Similar to the above quote, what misogynistic decade did he crawl out of? I know he’s 71 but who says that? Hicks is particularly mysterious among his clinger-ons, what she sees in him or why she’s potentially ruining the rest of her life/career in service to his insane “communications” is baffling. And he seemingly adores her, yet talks to her like a pervy old-timey movie gangster.

In the aftermath of Charlottesville: “Privately, he kept trying to rationalize why someone would be a member of the KKK—that is, they might not actually believe what the KKK believed, and the KKK probably does not believe what it used to believe, and, anyway, who really knows what the KKK believes now? In fact, he said, his own father was accused of being involved with the KKK—not true. (In fact, yes, true.)”

Of course he did. That leads me to the question swirling around this book currently, and a very fair one, of what’s true and what’s not. It’s already proven that some details about journalists’ names and the like aren’t correct, which is certainly a big strike against it. But on the other hand, so much of it is clearly true, verified repeatedly by other people and evidence even if Trump or the involved players continue to spin their own narratives. I’m sure taking it all with a grain of salt is necessary, but there wasn’t anything here that struck me as far beyond belief.

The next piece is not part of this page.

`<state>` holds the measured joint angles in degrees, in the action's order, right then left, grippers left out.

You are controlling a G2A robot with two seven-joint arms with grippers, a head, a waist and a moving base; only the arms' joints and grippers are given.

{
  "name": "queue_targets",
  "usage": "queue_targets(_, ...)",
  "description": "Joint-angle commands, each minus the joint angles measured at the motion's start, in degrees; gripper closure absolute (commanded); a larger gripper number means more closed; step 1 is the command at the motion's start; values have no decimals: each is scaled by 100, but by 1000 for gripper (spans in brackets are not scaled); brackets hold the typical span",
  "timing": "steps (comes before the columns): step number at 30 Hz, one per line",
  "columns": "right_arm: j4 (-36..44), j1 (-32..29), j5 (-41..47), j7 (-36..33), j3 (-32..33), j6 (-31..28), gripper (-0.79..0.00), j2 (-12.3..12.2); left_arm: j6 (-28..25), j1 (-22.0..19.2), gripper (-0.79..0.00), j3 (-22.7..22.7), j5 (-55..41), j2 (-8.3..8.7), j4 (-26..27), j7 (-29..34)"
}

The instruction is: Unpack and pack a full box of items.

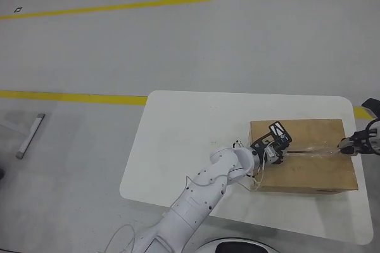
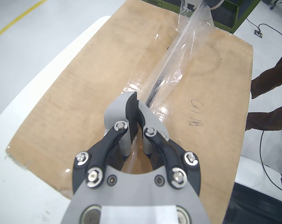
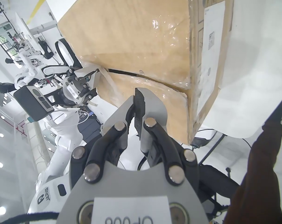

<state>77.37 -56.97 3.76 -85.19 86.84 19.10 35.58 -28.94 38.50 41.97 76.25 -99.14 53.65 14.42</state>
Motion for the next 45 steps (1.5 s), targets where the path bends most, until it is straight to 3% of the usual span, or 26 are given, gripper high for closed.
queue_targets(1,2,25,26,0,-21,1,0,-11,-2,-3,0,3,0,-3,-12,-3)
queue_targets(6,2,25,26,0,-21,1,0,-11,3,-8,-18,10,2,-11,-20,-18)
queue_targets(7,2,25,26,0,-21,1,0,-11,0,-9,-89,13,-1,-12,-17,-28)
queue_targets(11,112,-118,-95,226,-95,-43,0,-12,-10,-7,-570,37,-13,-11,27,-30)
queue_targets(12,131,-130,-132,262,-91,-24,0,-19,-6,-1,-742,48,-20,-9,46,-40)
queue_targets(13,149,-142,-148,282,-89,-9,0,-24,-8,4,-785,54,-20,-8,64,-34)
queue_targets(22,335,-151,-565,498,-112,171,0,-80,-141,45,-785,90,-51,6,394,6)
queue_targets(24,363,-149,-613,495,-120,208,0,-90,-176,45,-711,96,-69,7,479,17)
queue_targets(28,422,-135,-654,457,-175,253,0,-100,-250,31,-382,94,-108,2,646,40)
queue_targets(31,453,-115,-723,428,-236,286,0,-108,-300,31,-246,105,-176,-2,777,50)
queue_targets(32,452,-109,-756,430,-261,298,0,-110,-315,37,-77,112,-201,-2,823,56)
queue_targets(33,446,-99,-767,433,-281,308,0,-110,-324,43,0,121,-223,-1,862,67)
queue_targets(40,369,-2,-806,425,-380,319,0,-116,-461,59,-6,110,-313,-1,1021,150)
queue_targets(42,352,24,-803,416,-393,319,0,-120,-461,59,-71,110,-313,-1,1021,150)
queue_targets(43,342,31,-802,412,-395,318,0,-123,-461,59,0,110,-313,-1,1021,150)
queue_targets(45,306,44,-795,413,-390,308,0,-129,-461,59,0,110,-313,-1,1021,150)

I did wonder how Wolff had access to so much dialogue or events that didn’t happen directly in the White House and the internal observations he picked up on, but my guess is that conversations were recounted within his hearing, or people just expressed their feelings about situations. Maybe it’s as simple as that.

It’s also not as trashy as I expected – it has its gleefully trashy moments, obviously, but overall it’s a good journalistic read, despite having a slight feeling of being quickly written.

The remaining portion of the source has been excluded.